Ability testing rounds out the trio of types of tests. Ability testing tells us about a student’s potential for success in school. An intelligence test (also known as an IQ test or cognitive ability test) is required for acceleration decisions, especially grade-skipping and early entrance to kindergarten. A group or individual test may be used. Measures of verbal ability are highly correlated with performance in school, so verbal IQ scores are especially useful. Tests include: Cognitive Abilities Test (CogAT), Stanford-Binet Intelligence Scale, Wechsler Intelligence Scale for Children, and the Woodcock-Johnson Tests of Cognitive Abilities. Ability testing should have been administered within the past two years for acceleration decisions. The Belin-Blank Center recommends that students considered for grade-skipping would have scored at least one standard deviation above the mean (average) on a cognitive ability test; in other words, the student scores 115 or higher on an intelligence test that has an average score of 100. In contrast, students earning average cognitive ability test scores are more likely to have their learning needs met with grade-level curriculum and at the same pace as their grade-level peers. 

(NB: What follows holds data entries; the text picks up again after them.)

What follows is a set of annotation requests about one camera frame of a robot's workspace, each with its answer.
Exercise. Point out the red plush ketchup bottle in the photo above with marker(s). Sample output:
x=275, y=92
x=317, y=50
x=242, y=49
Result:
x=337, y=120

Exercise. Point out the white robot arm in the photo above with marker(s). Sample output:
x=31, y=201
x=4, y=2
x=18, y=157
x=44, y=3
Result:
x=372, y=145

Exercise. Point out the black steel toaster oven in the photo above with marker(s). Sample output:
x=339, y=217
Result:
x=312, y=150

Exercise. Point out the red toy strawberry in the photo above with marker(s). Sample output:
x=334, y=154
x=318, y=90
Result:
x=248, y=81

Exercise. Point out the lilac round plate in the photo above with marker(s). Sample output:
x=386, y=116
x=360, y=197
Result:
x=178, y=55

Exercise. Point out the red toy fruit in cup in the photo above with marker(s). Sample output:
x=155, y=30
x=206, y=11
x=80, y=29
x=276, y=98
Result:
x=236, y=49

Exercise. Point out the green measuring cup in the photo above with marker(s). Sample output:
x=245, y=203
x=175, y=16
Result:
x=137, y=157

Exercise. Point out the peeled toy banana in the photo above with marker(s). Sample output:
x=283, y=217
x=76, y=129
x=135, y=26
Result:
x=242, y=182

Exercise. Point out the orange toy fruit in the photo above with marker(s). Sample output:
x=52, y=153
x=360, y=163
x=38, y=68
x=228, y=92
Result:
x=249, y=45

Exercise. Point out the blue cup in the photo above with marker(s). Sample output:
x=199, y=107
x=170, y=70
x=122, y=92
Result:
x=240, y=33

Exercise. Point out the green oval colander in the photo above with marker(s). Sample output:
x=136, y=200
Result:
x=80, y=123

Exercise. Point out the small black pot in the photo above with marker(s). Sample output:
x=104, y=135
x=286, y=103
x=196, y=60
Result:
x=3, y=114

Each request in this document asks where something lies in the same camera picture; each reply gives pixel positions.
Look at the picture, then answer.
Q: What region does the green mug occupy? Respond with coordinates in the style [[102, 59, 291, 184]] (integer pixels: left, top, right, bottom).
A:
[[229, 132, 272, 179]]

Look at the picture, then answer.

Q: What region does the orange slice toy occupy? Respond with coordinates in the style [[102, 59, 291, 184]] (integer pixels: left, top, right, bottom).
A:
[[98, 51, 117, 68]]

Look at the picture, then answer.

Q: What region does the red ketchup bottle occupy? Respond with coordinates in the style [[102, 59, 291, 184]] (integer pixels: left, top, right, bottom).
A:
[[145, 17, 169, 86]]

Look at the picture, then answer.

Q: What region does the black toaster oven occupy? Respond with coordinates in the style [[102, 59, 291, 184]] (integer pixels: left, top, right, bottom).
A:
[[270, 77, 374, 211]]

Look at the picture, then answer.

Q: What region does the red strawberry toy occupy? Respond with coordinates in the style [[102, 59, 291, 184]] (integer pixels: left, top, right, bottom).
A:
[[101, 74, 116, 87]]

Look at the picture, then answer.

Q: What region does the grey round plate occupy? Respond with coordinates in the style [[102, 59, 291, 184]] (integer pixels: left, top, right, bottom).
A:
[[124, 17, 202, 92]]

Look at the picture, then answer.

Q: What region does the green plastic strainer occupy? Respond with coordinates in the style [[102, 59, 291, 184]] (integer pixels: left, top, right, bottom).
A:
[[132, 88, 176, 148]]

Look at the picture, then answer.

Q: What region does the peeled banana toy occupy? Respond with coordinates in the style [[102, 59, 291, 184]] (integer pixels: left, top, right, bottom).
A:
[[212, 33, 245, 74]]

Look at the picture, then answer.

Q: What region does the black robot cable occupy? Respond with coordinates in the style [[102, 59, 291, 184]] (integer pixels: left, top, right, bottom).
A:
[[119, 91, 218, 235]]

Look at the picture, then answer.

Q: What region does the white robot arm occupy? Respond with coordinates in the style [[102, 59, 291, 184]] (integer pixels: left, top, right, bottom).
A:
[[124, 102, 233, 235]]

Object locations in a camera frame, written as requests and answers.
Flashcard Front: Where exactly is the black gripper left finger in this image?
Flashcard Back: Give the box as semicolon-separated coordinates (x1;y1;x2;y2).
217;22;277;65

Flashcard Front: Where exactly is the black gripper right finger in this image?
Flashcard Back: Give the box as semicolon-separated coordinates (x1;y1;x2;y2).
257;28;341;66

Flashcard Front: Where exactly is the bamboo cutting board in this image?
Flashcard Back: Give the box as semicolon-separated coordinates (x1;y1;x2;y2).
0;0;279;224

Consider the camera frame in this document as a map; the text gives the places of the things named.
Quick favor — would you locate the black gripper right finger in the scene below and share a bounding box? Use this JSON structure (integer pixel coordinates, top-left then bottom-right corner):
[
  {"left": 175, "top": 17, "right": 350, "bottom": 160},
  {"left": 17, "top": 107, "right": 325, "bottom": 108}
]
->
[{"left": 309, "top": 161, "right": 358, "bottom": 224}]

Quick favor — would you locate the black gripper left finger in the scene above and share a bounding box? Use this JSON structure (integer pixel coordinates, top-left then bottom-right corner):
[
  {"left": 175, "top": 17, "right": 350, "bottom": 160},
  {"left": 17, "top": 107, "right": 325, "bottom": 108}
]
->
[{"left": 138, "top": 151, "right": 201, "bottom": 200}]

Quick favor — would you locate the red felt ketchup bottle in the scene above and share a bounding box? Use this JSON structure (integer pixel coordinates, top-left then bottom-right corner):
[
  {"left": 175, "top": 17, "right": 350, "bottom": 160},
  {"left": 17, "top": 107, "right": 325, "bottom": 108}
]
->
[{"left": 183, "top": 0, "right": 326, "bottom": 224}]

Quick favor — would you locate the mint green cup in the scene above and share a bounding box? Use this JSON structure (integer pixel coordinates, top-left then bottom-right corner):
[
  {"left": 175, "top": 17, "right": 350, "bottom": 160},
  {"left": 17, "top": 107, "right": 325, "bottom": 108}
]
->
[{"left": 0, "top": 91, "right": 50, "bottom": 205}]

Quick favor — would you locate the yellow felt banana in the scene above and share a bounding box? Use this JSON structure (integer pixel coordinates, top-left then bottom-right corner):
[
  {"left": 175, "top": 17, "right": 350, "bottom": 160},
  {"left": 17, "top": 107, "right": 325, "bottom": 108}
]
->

Data gathered from all three of the above types of tests are important in making acceleration decisions. This objective information helps us to compare students to other bright students and to determine if acceleration is indeed in the best interests of a particular student. Other information is important in the discussion about acceleration, including psychosocial factors, school support, and family support. All of these factors (and more) are considered in the new online Integrated Acceleration System, which facilitates a discussion about four forms of academic acceleration (grade-skipping, early entrance to kindergarten, early entrance to college, and subject acceleration). 

Interested in learning more about acceleration? The Belin-Blank Center will offer a 3-semester-hour graduate course on academic acceleration this summer. The course will be taught entirely online June 7-August 6 by Dr. Ann Lupkowski-Shoplik, one of the co-authors of the Iowa Acceleration Scale and a co-developer of the new Integrated Acceleration System. Contact educators@belinblank.org for details about the class and about enrollment. 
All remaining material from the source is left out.